PS. I think you can make this code a little better. There seems to be too many lines for what your doing. I didn't look at that, but for example, you have
 
	int placeholder = 0;

Which I don't think is being used currently.

One idea you might play with, is have the user enter numbers until they type a period (or other invalid char such as A-Z a-z etc) which exist the program.
Last edited on
After getting the cin.fail() condition, you can pick up the pieces and carry on by using cin.clear(), rather than simply exiting.
good idea, I wish I had thought of that :)
Actually one last thing, I swear!

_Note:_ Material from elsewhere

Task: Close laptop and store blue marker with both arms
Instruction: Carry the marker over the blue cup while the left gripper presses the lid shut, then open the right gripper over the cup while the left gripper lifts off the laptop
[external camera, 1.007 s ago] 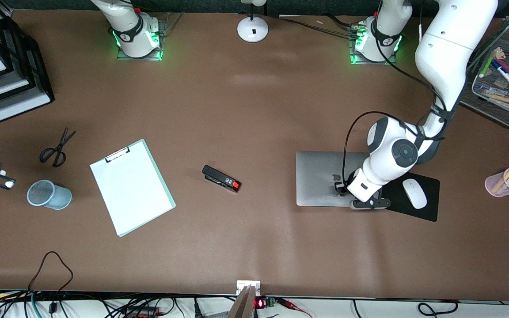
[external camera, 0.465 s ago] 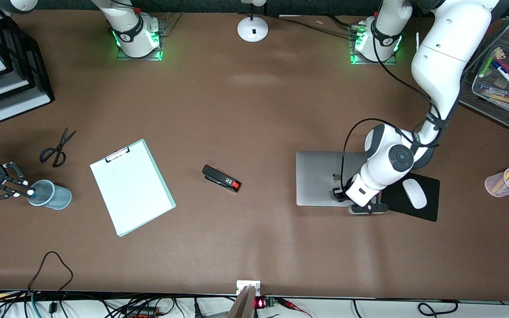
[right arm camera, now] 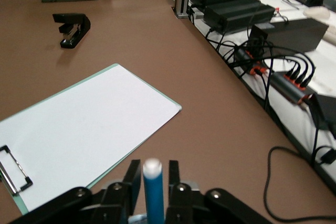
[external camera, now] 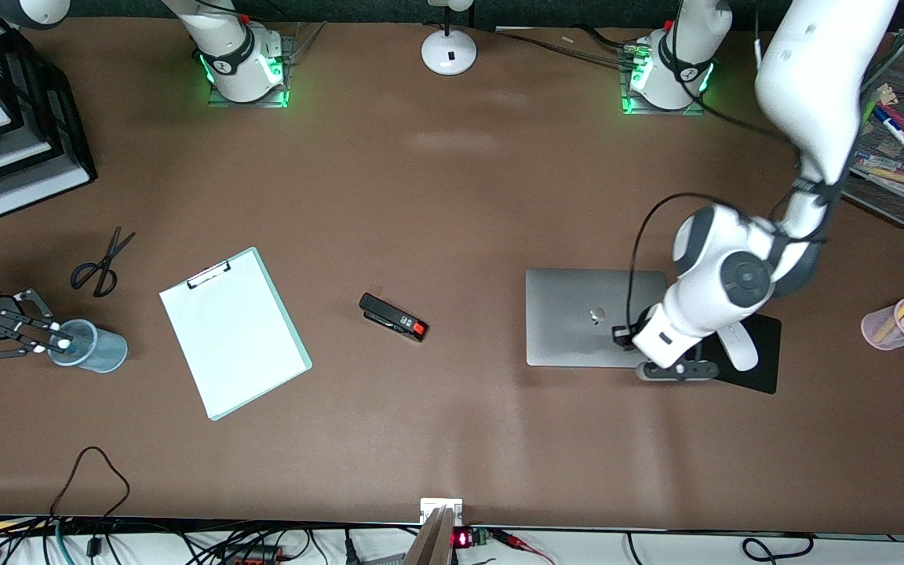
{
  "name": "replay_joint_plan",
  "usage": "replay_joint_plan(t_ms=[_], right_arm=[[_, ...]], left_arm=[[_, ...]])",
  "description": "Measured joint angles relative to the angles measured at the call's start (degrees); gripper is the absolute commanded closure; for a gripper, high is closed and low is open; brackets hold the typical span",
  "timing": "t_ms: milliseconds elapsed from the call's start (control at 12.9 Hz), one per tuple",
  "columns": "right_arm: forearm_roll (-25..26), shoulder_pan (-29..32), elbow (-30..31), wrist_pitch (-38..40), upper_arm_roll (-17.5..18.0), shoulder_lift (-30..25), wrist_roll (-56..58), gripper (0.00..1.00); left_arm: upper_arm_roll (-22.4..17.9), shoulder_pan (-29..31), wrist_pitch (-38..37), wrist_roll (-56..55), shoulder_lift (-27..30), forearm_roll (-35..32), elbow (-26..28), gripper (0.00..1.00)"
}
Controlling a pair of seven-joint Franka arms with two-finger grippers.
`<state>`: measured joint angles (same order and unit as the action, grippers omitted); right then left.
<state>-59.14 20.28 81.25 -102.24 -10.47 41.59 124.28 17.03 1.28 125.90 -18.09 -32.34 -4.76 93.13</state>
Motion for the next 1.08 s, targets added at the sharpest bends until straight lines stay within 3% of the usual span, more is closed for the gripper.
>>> replay_joint_plan(t_ms=[155, 232, 310, 387, 465, 930, 1085], right_arm=[[4.1, 0.0, -0.2, 0.0, 0.0, 0.0, -8.2, 0.0], [5.8, -0.1, -0.4, 0.0, 0.0, -0.1, -11.5, 0.0], [7.3, -0.2, -0.8, 0.0, 0.0, -0.2, -15.0, 0.0], [9.3, -0.5, -1.2, 0.0, 0.0, -0.6, -18.9, 0.0], [11.4, -1.1, -1.7, 0.0, 0.0, -1.2, -23.1, 0.0], [32.1, -11.0, -3.1, 0.4, 0.4, -12.8, -57.5, 0.0], [40.6, -15.7, -3.1, 2.8, 0.5, -17.3, -70.5, 0.0]], left_arm=[[0.0, 0.2, -10.8, 1.7, 4.9, 0.0, -2.9, 0.97], [0.0, 0.3, -15.4, 1.9, 7.3, 0.0, -3.9, 0.88], [0.0, 0.4, -19.3, 2.1, 9.6, 0.0, -4.5, 0.65], [0.0, 0.5, -22.4, 2.5, 11.7, 0.0, -4.7, 0.2], [0.0, 0.7, -25.0, 2.8, 13.6, 0.0, -4.7, 0.0], [-0.1, 3.4, -36.6, 11.9, 23.1, 0.1, -4.1, 0.0], [-0.1, 6.4, -36.8, 17.5, 27.9, 2.3, -0.8, 0.0]])
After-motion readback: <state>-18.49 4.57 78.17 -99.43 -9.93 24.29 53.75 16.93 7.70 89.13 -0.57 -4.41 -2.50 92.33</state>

My output does not follow sequential order, I am trying to figure out myself how to do it so if anyone could just give me a hint at where I need to look, that would be great!

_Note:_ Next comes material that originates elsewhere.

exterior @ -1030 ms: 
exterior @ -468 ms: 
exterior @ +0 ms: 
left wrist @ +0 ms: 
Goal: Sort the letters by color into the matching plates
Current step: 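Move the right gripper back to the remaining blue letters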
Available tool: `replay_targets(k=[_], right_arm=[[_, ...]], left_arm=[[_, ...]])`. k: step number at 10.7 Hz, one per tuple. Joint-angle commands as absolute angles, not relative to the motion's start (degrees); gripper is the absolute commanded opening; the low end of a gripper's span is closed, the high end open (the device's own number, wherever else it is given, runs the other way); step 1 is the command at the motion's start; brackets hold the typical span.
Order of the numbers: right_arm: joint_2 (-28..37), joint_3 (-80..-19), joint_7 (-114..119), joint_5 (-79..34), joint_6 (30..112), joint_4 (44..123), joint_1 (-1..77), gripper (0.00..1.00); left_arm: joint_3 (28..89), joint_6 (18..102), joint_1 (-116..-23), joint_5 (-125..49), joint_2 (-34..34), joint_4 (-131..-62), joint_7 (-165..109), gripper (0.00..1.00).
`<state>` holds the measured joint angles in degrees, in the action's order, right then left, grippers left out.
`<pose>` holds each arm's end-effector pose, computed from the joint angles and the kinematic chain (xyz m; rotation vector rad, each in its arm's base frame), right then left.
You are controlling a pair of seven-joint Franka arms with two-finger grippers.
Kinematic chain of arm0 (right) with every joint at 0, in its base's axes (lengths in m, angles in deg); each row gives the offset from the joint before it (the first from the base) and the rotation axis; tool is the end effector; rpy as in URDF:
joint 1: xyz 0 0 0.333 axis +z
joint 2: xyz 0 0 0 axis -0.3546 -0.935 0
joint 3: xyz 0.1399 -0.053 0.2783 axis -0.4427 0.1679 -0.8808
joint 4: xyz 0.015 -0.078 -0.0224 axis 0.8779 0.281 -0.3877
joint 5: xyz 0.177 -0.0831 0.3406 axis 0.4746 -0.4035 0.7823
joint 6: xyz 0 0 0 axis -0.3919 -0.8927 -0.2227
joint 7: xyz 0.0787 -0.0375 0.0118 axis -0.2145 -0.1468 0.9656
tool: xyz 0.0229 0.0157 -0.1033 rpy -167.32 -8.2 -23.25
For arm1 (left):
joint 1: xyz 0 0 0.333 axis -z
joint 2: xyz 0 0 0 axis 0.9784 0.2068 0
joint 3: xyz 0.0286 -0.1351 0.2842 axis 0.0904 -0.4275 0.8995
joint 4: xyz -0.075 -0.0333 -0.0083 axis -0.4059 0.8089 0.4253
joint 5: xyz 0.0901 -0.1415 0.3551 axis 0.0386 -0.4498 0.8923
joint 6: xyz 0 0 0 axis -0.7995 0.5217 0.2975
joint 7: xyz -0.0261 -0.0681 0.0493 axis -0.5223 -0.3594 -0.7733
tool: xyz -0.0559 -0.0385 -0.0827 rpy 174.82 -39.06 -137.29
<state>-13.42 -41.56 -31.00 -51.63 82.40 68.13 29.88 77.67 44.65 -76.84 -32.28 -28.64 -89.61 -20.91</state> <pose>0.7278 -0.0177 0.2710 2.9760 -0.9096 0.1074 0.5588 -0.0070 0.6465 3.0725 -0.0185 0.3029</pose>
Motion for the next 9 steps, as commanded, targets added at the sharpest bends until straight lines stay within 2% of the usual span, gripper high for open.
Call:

Please enter a valid number or 10 to exit: 1
3
2
6
4
5
9
8
7
5
2
4
9
1
5
5
5
0
10


My current output is:

0 appears 2 times.
1 appears 2 times.
3 appears 1 time.
2 appears 2 times.
6 appears 1 time.
4 appears 2 times.
5 appears 5 times.
9 appears 2 times.
8 appears 1 time.
7 appears 1 time.


I need it to output like this:

0 appears 2 times.
1 appears 2 times.
2 appears 2 times.
3 appears 1 time.
4 appears 2 times.
5 appears 5 times.
6 appears 1 time.
7 appears 1 time.
8 appears 1 time.
9 appears 2 times.



Thanks for everyone's help! I am learning a lot from all of this.
You could use an array of ten integers, each one will hold the count of how many times each number 0 to 9 occurred.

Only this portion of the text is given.